Through practising digital art in my spare time, I've come to understand that it's not inherently easier than traditional art. Like many people who are starting out with the digital medium, I believed that just having the technology (a Wacom drawing tablet) would make my art look better than my traditional work. I very quickly learnt that I was wrong; yes, creating art digitally can make certain things more convenient, like erasing marks you've made with the 'undo' button, or sampling colours directly from another image. However, without any proficient knowledge of the fundamentals of art, such as perspective, anatomy and colour theory, I don't think your digital art would necessarily look any better than your traditional work. While technology can be a big help, it doesn't automatically make you a better artist. Just like with the traditional medium, I think that the digital medium is an art form that takes years of practice, as it comes with its own unique set of challenges.
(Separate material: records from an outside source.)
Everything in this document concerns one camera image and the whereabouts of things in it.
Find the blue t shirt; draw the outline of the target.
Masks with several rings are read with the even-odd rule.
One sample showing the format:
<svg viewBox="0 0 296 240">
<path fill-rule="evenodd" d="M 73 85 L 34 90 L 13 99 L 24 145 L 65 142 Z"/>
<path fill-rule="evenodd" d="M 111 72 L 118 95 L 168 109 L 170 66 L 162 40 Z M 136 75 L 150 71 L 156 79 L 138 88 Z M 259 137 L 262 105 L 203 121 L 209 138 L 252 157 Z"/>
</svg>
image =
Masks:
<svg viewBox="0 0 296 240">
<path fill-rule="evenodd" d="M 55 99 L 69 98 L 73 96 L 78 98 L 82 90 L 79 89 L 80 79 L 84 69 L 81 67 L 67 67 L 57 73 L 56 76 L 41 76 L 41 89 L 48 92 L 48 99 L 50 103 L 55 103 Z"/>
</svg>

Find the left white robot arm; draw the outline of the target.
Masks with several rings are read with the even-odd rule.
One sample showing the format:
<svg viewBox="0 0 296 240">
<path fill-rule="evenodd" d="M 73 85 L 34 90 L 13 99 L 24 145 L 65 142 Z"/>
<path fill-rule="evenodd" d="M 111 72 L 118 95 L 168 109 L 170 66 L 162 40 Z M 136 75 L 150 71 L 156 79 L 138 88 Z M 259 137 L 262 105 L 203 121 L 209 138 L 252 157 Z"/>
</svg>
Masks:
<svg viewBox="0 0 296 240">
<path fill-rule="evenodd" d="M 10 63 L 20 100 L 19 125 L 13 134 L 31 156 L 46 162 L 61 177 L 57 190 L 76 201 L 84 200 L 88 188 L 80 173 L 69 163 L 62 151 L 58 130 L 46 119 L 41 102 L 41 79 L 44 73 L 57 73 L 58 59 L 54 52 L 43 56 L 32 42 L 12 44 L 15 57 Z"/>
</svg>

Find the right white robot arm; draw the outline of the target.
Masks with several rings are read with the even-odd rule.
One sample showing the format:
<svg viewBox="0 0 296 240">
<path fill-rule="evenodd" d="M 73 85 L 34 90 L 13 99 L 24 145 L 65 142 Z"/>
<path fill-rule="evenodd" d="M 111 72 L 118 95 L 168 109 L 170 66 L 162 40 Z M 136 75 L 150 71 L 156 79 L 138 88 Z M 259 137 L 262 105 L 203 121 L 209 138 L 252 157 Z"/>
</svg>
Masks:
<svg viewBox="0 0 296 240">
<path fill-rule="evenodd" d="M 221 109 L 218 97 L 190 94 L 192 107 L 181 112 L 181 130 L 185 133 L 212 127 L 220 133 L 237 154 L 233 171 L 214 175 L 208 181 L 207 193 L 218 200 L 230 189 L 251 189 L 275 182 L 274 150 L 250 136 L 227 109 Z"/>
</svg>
An article I found online by Monika Zagrobelna, supports my view. As she is a digital artist herself she defends it as real art, and gives clear points to erase some of the misconceptions about it. In her article, she states that, 'a computer isn't an art tool. It's not a substitute for a brush, or canvas' and goes on to say that it makes the creation process more convenient but doesn't make it any easier. She also illustrates artwork with the same subject matter, made in traditional and digital mediums, highlighting her view that the two can't be compared since'the techniques of sculpting, drawing and painting are the same between traditional and digital media'.
For further research, I asked my mum about her views on digital art. She said that 'the way you feel when you look at something that's done by a computer is completely different from when you understand that a piece of work was done by a human, especially portraits'. She feels that when someone creates a portrait traditionally, and it looks exactly like the subject, you would appreciate that much more than a digital piece. Her argument completely opposes my view as she goes on to say that since it's 'done by a computer', you can't appreciate it as much as when a person creates art traditionally, since the computer is supposed to get it perfect.
In summary, Monika's article heavily influenced my views on the topic, as she highlighted the similarities between digital and traditional art that I had never noticed before (like the similar techniques), making my defence for digital art as 'real' art much stronger. I found my mum's views to be very insightful because while I completely disagree with her view that the computer does all the work, I can definitely understand the feeling of appreciating traditional art slightly more, especially in terms of portraits. Being able to accurately copy someone's likeness, without the conveniences and shortcuts of digital art, is a huge feat, so I can agree with that point she makes.